### YOUR INSTRUCTIONS
The listing below should be written out again word for word, please.

### SUPPLIED MATERIAL
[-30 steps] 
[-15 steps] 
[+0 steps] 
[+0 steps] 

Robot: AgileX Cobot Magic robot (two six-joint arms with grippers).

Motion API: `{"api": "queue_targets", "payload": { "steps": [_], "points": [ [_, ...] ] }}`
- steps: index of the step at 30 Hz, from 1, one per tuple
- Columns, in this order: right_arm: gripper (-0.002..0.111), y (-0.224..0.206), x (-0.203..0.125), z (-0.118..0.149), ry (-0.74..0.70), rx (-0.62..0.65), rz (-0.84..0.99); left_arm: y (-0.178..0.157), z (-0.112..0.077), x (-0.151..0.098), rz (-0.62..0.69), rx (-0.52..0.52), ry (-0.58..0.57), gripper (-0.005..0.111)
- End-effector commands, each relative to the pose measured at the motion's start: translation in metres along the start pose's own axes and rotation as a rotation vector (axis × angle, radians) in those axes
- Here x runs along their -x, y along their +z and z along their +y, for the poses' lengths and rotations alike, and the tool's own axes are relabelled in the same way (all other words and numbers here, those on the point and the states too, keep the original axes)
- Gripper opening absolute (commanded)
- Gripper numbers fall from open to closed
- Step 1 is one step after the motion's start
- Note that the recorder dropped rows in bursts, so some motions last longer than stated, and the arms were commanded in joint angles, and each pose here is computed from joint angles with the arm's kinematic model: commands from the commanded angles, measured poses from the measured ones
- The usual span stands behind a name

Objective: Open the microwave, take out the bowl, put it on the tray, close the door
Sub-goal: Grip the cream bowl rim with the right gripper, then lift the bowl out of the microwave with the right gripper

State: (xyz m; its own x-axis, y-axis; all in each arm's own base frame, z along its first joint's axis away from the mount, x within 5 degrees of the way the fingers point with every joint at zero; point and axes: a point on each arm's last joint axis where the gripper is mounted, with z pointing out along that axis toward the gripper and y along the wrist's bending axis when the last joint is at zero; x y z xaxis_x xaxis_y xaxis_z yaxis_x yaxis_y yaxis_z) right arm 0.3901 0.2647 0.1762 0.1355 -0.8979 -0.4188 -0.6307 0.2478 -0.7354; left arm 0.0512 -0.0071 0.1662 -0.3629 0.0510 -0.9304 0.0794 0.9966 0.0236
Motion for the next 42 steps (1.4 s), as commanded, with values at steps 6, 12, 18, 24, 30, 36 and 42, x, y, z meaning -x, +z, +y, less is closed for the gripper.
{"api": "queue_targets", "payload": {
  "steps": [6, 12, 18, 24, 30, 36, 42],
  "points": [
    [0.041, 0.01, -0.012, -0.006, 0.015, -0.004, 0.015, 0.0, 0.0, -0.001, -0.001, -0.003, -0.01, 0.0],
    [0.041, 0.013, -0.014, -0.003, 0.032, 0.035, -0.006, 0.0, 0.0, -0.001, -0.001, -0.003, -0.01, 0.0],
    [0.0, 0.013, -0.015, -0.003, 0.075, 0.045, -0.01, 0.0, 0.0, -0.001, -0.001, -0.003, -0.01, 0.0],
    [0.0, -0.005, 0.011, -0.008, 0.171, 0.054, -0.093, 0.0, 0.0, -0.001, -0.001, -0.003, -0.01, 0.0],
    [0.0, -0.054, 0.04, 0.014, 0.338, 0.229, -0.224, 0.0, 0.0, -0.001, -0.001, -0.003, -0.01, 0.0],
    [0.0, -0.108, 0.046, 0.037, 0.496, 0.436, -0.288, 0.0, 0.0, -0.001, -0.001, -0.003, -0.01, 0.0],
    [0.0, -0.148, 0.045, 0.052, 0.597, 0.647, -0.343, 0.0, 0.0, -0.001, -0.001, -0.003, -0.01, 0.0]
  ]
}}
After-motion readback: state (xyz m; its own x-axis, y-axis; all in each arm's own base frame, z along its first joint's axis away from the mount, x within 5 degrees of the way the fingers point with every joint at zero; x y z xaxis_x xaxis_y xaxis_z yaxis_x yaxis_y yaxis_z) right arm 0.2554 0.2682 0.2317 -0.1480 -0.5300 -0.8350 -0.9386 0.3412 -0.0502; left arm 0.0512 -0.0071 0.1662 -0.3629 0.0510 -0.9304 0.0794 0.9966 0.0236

### TASK RESULT
[-30 steps] 
[-15 steps] 
[+0 steps] 
[+0 steps] 

Robot: AgileX Cobot Magic robot (two six-joint arms with grippers).

Motion API: `{"api": "queue_targets", "payload": { "steps": [_], "points": [ [_, ...] ] }}`
- steps: index of the step at 30 Hz, from 1, one per tuple
- Columns, in this order: right_arm: gripper (-0.002..0.111), y (-0.224..0.206), x (-0.203..0.125), z (-0.118..0.149), ry (-0.74..0.70), rx (-0.62..0.65), rz (-0.84..0.99); left_arm: y (-0.178..0.157), z (-0.112..0.077), x (-0.151..0.098), rz (-0.62..0.69), rx (-0.52..0.52), ry (-0.58..0.57), gripper (-0.005..0.111)
- End-effector commands, each relative to the pose measured at the motion's start: translation in metres along the start pose's own axes and rotation as a rotation vector (axis × angle, radians) in those axes
- Here x runs along their -x, y along their +z and z along their +y, for the poses' lengths and rotations alike, and the tool's own axes are relabelled in the same way (all other words and numbers here, those on the point and the states too, keep the original axes)
- Gripper opening absolute (commanded)
- Gripper numbers fall from open to closed
- Step 1 is one step after the motion's start
- Note that the recorder dropped rows in bursts, so some motions last longer than stated, and the arms were commanded in joint angles, and each pose here is computed from joint angles with the arm's kinematic model: commands from the commanded angles, measured poses from the measured ones
- The usual span stands behind a name

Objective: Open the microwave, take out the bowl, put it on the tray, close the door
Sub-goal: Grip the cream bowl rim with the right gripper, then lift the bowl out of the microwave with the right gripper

State: (xyz m; its own x-axis, y-axis; all in each arm's own base frame, z along its first joint's axis away from the mount, x within 5 degrees of the way the fingers point with every joint at zero; point and axes: a point on each arm's last joint axis where the gripper is mounted, with z pointing out along that axis toward the gripper and y along the wrist's bending axis when the last joint is at zero; x y z xaxis_x xaxis_y xaxis_z yaxis_x yaxis_y yaxis_z) right arm 0.3901 0.2647 0.1762 0.1355 -0.8979 -0.4188 -0.6307 0.2478 -0.7354; left arm 0.0512 -0.0071 0.1662 -0.3629 0.0510 -0.9304 0.0794 0.9966 0.0236
Motion for the next 42 steps (1.4 s), as commanded, with values at steps 6, 12, 18, 24, 30, 36 and 42, x, y, z meaning -x, +z, +y, less is closed for the gripper.
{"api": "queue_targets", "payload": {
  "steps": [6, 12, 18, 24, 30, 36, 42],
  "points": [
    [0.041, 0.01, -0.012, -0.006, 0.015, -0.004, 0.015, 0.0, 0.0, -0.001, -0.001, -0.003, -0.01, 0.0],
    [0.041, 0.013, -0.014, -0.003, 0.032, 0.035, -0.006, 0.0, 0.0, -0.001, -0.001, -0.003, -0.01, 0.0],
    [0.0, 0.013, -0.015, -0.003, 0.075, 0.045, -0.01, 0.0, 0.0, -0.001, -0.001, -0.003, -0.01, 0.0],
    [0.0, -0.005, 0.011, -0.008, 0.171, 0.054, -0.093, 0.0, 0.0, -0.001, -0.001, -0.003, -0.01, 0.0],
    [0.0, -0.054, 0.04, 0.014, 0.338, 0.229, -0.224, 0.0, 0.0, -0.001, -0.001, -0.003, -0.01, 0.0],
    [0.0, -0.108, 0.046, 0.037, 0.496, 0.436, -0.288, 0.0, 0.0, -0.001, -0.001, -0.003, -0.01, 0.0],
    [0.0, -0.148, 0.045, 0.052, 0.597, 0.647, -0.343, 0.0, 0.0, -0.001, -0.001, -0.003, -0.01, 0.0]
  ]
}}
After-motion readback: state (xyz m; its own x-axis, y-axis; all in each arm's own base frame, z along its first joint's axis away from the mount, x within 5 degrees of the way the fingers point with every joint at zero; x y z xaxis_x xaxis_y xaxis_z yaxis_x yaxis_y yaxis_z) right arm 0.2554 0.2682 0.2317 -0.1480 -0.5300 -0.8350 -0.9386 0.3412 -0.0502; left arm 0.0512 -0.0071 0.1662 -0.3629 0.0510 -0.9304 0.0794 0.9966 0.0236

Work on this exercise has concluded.